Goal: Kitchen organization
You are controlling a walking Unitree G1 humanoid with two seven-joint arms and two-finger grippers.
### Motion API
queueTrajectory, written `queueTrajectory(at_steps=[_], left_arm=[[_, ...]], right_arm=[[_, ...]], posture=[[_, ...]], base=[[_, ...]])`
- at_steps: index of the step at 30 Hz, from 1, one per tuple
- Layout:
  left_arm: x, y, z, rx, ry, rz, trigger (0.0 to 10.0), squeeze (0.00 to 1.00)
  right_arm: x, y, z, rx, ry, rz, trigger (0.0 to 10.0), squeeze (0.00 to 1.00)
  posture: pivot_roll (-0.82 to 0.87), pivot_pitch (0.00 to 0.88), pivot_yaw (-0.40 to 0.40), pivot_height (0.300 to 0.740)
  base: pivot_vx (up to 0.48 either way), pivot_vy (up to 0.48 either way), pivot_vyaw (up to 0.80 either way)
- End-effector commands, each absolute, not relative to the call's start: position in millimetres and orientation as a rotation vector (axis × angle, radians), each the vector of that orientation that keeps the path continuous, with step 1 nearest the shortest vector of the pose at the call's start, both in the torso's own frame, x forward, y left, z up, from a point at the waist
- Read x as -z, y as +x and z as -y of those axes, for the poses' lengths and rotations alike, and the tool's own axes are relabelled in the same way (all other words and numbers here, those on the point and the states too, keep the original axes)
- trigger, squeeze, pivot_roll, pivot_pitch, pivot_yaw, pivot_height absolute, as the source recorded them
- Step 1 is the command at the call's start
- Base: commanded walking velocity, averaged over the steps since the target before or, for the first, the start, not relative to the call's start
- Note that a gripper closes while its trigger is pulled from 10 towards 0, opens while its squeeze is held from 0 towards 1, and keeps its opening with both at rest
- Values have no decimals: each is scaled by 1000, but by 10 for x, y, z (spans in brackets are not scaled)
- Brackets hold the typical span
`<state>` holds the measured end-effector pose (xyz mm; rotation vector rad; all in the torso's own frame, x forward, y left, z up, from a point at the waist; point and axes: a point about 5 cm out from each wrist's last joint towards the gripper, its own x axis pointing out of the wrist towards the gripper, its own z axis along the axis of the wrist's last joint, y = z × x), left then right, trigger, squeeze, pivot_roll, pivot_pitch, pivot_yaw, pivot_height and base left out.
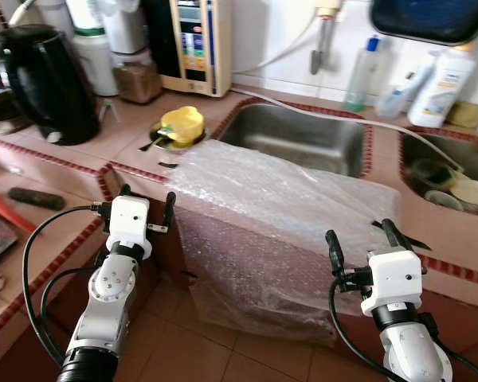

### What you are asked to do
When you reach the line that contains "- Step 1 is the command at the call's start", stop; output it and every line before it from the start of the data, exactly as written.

### Result
Goal: Kitchen organization
You are controlling a walking Unitree G1 humanoid with two seven-joint arms and two-finger grippers.
### Motion API
queueTrajectory, written `queueTrajectory(at_steps=[_], left_arm=[[_, ...]], right_arm=[[_, ...]], posture=[[_, ...]], base=[[_, ...]])`
- at_steps: index of the step at 30 Hz, from 1, one per tuple
- Layout:
  left_arm: x, y, z, rx, ry, rz, trigger (0.0 to 10.0), squeeze (0.00 to 1.00)
  right_arm: x, y, z, rx, ry, rz, trigger (0.0 to 10.0), squeeze (0.00 to 1.00)
  posture: pivot_roll (-0.82 to 0.87), pivot_pitch (0.00 to 0.88), pivot_yaw (-0.40 to 0.40), pivot_height (0.300 to 0.740)
  base: pivot_vx (up to 0.48 either way), pivot_vy (up to 0.48 either way), pivot_vyaw (up to 0.80 either way)
- End-effector commands, each absolute, not relative to the call's start: position in millimetres and orientation as a rotation vector (axis × angle, radians), each the vector of that orientation that keeps the path continuous, with step 1 nearest the shortest vector of the pose at the call's start, both in the torso's own frame, x forward, y left, z up, from a point at the waist
- Read x as -z, y as +x and z as -y of those axes, for the poses' lengths and rotations alike, and the tool's own axes are relabelled in the same way (all other words and numbers here, those on the point and the states too, keep the original axes)
- trigger, squeeze, pivot_roll, pivot_pitch, pivot_yaw, pivot_height absolute, as the source recorded them
- Step 1 is the command at the call's start

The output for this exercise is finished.